Si vous vous êtes déjà rendu dans une ville allemande, vous avez peut-être déjà aperçu du coin de l'œil, voire trébuché sur des petits pavés dorés incrustés sur les trottoirs. Ils portent le nom de «Stolpersteine», un mot qui signifie «pierre d'achoppement» en allemand, c'est-à-dire un obstacle sur lequel on bute. Faire trébucher le passant pour l'inviter à prendre conscience de l'horreur muette dont les trottoirs qu'il arpente ont été autrefois les témoins: c'est l'idée de l'artiste allemand Gunter Demning, qui sème ces pavés aux abords des immeubles où vivaient autrefois les millions de victimes du régime nazi.

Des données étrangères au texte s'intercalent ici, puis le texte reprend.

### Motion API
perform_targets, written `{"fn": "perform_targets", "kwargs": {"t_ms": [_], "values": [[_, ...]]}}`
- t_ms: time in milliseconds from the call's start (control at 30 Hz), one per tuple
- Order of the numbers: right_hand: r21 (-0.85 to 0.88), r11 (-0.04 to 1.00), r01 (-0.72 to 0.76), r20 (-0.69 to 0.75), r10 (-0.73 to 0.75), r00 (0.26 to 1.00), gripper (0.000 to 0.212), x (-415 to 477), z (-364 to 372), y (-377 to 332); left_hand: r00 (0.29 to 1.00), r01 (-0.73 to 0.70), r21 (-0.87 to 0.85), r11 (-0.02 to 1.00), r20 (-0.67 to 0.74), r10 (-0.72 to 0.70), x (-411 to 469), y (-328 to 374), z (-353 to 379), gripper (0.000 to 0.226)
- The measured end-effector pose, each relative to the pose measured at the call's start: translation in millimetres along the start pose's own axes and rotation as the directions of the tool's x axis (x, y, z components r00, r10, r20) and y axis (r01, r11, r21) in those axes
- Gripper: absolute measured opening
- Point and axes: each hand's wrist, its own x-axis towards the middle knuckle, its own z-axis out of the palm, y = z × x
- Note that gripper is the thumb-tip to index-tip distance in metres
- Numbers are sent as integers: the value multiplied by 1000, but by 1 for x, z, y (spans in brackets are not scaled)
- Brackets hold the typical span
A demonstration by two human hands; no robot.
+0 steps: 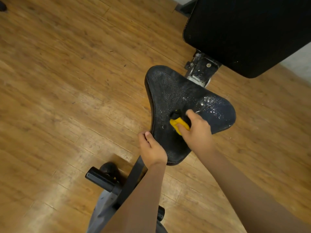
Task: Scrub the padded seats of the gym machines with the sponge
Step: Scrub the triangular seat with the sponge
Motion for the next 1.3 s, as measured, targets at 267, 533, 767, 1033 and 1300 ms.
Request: {"fn": "perform_targets", "kwargs": {"t_ms": [267,533,767,1033,1300], "values": [[-20,988,153,116,-149,982,18,18,0,-5,1000,-14,-13,1000,7,14,2,-4,1,27],[-9,979,204,130,-201,971,26,-5,6,-16,1000,-5,11,1000,19,5,5,-5,1,22],[-161,975,155,64,-146,987,26,61,10,-20,999,-19,40,999,31,18,6,-8,0,21],[-92,976,199,94,-191,977,25,24,13,-29,998,-29,102,994,55,24,8,-8,-3,15],[-225,902,368,180,-333,926,29,82,17,-33,995,-96,91,991,36,93,8,-13,-2,16]]}}
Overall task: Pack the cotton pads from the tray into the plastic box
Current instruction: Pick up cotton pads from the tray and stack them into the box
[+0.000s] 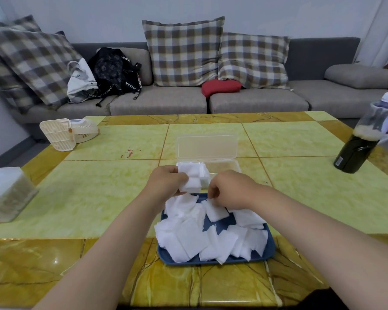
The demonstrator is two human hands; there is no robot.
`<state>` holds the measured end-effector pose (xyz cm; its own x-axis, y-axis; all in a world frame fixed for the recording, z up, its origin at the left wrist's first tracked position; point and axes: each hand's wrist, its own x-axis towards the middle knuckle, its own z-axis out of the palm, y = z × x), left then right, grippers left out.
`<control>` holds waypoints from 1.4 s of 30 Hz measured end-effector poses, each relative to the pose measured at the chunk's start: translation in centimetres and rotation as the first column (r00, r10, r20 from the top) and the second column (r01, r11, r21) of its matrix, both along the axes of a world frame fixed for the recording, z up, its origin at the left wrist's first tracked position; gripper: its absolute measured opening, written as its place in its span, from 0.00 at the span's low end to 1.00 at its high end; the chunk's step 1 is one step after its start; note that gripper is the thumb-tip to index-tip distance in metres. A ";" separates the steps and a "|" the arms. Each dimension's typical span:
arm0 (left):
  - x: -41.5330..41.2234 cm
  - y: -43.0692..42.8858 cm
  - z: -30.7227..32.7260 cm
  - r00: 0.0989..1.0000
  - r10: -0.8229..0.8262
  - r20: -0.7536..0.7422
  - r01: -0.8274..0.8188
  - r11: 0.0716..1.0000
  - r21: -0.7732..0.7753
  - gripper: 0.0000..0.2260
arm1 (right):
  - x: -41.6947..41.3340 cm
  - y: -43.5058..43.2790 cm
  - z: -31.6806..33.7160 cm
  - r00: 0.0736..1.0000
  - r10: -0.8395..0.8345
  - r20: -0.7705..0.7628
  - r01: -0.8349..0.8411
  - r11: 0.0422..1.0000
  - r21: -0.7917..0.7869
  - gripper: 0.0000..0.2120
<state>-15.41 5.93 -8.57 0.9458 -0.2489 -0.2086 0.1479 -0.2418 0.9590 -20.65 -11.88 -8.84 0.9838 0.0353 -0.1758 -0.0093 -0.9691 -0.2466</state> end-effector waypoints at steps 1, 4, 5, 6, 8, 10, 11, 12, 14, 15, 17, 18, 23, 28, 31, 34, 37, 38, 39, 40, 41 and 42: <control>0.0 0.1 -0.1 1.000 0.003 -0.005 -0.003 1.000 -0.007 0.08 | 0.1 0.3 -0.2 1.000 0.017 -0.005 -0.018 0.998 -0.063 0.12; 0.0 0.0 -0.2 1.000 -0.004 -0.011 0.003 1.000 -0.031 0.07 | 0.3 0.7 -0.5 0.998 0.052 -0.022 -0.055 0.983 -0.177 0.13; 0.0 0.0 -0.1 1.000 -0.008 -0.013 0.008 0.999 -0.035 0.06 | 0.4 0.8 -0.5 0.998 0.058 -0.036 -0.063 0.980 -0.190 0.13; 0.0 -0.1 -0.1 1.000 -0.015 -0.015 0.015 0.999 -0.034 0.06 | 0.4 0.7 -0.4 0.997 0.056 -0.054 -0.065 0.979 -0.193 0.12; 0.0 -0.3 -0.1 1.000 -0.019 -0.021 0.018 0.999 -0.035 0.05 | 0.3 0.7 -0.1 0.994 0.052 -0.092 -0.070 0.978 -0.196 0.12; 0.1 -0.5 -0.1 1.000 -0.008 -0.023 0.007 0.999 -0.041 0.06 | 0.2 0.6 0.2 0.990 0.052 -0.134 -0.076 0.980 -0.182 0.10; 0.1 -0.5 -0.1 1.000 0.001 -0.026 -0.002 0.999 -0.047 0.07 | 0.1 0.6 0.3 0.988 0.053 -0.145 -0.077 0.983 -0.167 0.09; 0.1 -0.5 -0.1 1.000 0.008 -0.031 -0.009 0.999 -0.052 0.08 | 0.1 0.5 0.3 0.987 0.054 -0.149 -0.077 0.985 -0.154 0.06; 0.2 -0.4 -0.1 0.999 0.016 -0.032 -0.018 0.999 -0.051 0.07 | 0.0 0.1 0.6 0.990 0.052 -0.131 -0.066 0.992 -0.109 0.03; 0.3 -0.3 -0.1 0.999 0.023 -0.029 -0.024 0.999 -0.048 0.06 | 0.0 -0.2 0.9 0.993 0.046 -0.106 -0.053 0.996 -0.066 0.03; 0.4 -0.2 -0.2 0.999 0.045 -0.024 -0.047 0.997 -0.056 0.06 | 0.0 -0.9 1.7 0.999 0.015 -0.046 -0.012 0.997 0.071 0.05; 0.5 -0.1 -0.3 0.998 0.058 -0.021 -0.059 0.996 -0.061 0.06 | 0.0 -1.3 2.1 1.000 -0.014 -0.019 0.017 0.987 0.162 0.08; 0.5 0.0 -0.5 0.998 0.024 -0.062 -0.031 0.993 -0.111 0.06 | -0.6 -2.8 4.7 0.985 -0.170 -0.031 0.148 0.738 0.659 0.05; -0.2 -0.8 -0.4 0.976 -0.186 -0.111 0.176 0.980 -0.092 0.07 | -0.9 -2.5 5.0 0.994 -0.108 -0.020 0.091 0.715 0.693 0.05; -0.6 -1.2 -0.4 0.954 -0.277 -0.114 0.268 0.959 -0.087 0.08 | -0.8 -1.6 4.6 0.996 -0.084 0.020 0.052 0.766 0.641 0.06; -0.7 -1.4 -0.5 0.949 -0.290 -0.122 0.279 0.955 -0.097 0.09 | -0.6 -1.6 4.5 0.993 -0.108 0.055 0.057 0.819 0.571 0.09; -0.7 -1.3 -0.4 0.949 -0.289 -0.123 0.277 0.955 -0.111 0.09 | -0.4 -1.8 4.5 0.990 -0.118 0.073 0.062 0.847 0.527 0.15; -0.8 -1.3 -0.3 0.944 -0.301 -0.134 0.284 0.950 -0.134 0.11 | -0.4 -1.8 4.5 0.989 -0.121 0.079 0.063 0.853 0.518 0.15; -0.8 -1.4 -0.1 0.937 -0.316 -0.150 0.290 0.942 -0.169 0.13 | -0.4 -1.7 4.4 0.988 -0.127 0.086 0.066 0.858 0.509 0.15; -0.9 -1.5 0.0 0.929 -0.331 -0.168 0.293 0.932 -0.213 0.15 | -0.3 -1.6 4.3 0.986 -0.136 0.097 0.070 0.864 0.498 0.14; -1.0 -1.5 0.2 0.921 -0.345 -0.178 0.298 0.922 -0.245 0.16 | -0.2 -1.6 4.3 0.983 -0.147 0.108 0.076 0.869 0.490 0.14; -1.1 -1.5 0.3 0.917 -0.360 -0.172 0.312 0.916 -0.253 0.17 | -0.1 -1.5 4.2 0.980 -0.163 0.119 0.086 0.871 0.484 0.15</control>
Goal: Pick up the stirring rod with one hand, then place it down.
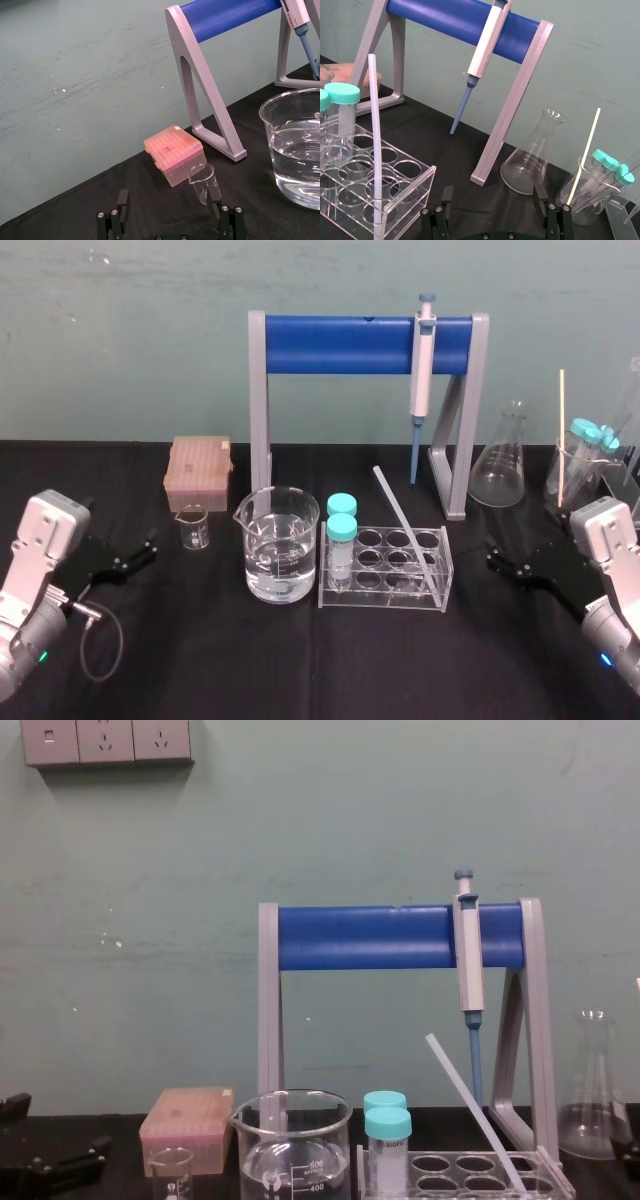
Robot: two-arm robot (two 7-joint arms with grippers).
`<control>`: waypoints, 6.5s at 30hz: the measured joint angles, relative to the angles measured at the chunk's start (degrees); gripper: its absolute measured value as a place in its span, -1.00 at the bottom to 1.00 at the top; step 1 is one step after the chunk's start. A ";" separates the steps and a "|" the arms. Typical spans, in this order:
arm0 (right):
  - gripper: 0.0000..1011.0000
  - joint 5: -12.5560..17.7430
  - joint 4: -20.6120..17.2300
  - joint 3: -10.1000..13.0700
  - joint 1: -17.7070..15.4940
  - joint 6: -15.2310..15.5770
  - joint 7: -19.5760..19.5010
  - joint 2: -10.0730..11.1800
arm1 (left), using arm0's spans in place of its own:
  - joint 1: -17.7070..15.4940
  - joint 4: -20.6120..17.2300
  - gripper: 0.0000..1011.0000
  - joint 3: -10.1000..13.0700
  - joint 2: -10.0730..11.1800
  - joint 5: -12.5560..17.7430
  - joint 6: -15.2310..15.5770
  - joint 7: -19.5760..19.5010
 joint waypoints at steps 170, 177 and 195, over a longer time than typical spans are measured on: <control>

Chaque pavé retrace en quelques lignes le massacre systématique des citoyens d'origine juive, opposants politique, homosexuels, gens du voyage qui ont été arrêtés et déportés sous le troisième Reich. Au mois de mai 1996, à l'occasion d'une exposition sur le camp d'extermination d'Auschwitz, Gunter Demning a commencé à disposer ses pavés dans les rues de Berlin, en scellant illégalement 47 Stolpersteine devant les immeubles où avaient vécu des victimes de l'Holocauste, rappelle le quotidien allemand Die Tageszeitung(…).
Au cours des deux dernières décennies, les Stolpersteine se sont répandues comme une traînée de poudre en Allemagne et au-delà de ses frontières. On en trouve aujourd'hui plus de 56.000 à travers l'Europe, comme on peut le lire sur le site internet du projet: en Pologne, en Hongrie, en République Tchèque, aux Pays-Bas mais aussi en France —quelques communes vendéennes ont fait la démarche de commander des pavés à l'artiste à la mémoire des habitants déportés sous l'Occupation– ce qui lui vaut souvent le surnom de «plus grand mémorial décentralisé au monde», souligne le quotidien.
Une des particularités qui rend ce projet artistique et mémoriel unique en son genre est qu'il est financé de manière privée, du moins en Allemagne: ce ne sont pas les municipalités qui financent la fabrication et la pose des Stolpersteine, mais les particuliers, après avoir mené des recherches sur ceux qui habitaient ou travaillaient autrefois dans l'immeuble où ils résident. La pose d'un pavé à la mémoire d'une personne déportée devant le lieu où elle résidait autrefois coûte 120 euros.